The group sent a letter to the D.C. based Kennedy Center requesting it take back the Mark Twain comedy prize from Fey “in light of the use of blackface on her television show and her recent request to remove that content from circulation.”
“We are not trying to cancel Tina Fey. Tina Fey cancelled herself when she asked Hulu to purge offensive episodes of 30 Rock, calling the fruits of her creativity ‘ugliness,'” said Project 21 member Horace Cooper in the June 26 letter. “We are simply alerting the Kennedy Center -- which has acted in the past to protect itself and the integrity of the Twain Prize -- to do so again in light of Tina Fey’s admission.”
The group insists it’s not joining the Cancel Culture wave nor does it wish Fey to lose any particular gig.
“Instead, we are asking you to act to preserve the integrity of the Twain Prize and the Kennedy Center itself,” the letter said.
Fey asked Hulu to remove four episodes of her 30 Rock series that featured white characters donning blackface. The streamer complied with Fey’s request, one of many such pop culture erasures in recent days. The comic star co-wrote two of the episodes in question.

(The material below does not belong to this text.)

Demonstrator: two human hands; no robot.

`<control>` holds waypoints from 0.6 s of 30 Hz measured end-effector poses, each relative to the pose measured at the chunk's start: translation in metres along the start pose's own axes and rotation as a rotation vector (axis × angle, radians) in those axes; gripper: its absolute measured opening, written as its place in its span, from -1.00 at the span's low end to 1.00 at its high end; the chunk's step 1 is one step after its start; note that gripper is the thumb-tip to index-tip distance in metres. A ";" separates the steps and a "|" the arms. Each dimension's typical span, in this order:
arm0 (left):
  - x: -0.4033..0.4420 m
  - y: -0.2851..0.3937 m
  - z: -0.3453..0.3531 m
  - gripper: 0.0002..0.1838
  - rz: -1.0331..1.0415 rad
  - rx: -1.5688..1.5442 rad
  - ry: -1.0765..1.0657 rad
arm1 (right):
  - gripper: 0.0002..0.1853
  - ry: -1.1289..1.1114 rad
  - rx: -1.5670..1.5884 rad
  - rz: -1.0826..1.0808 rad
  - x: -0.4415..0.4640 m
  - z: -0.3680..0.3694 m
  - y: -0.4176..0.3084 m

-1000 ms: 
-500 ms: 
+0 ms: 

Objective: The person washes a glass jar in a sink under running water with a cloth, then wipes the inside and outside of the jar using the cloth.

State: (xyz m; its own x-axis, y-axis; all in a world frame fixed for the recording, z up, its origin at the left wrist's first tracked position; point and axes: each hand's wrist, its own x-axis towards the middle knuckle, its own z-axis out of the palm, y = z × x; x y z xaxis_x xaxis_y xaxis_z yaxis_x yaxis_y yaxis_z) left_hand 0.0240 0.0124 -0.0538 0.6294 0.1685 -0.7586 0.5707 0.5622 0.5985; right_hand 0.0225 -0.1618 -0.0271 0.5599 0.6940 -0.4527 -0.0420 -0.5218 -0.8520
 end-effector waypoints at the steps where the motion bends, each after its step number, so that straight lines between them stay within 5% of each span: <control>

Here is part of Fey’s statement on the matter:
‘As we strive to do the work and do better in regards to race in America, we believe that these episodes featuring actors in race-changing makeup are best taken out of circulation,’ she wrote.
‘I understand now that ‘intent’ is not a free pass for white people to use these images. I apologize for pain they have caused.
“[i]t is her newly-announced standard to which she should be held,” Project 21 concluded.
The request wouldn’t be unprecedented. The Kennedy Center rescinded its comedy prize from previous winner Bill Cosby in light of his incarceration for drugging and raping a woman roughly 16 years ago.
Fey’s “missteps,” the letter alleges, “occurred within the field and thus directly reflect on the honor of the institution.”
Traditionally media outlets would scramble to cover such a story, particularly at a time when race is at the forefront of the national conversation. A good faith Google News search found a few mainstream sources, like The New York Daily News and The Daily Mail, tackling this story. Most avoided it.
Variety, Deadline.com, The Hollywood Reporter and TheWrap.com similarly chose to ignore it.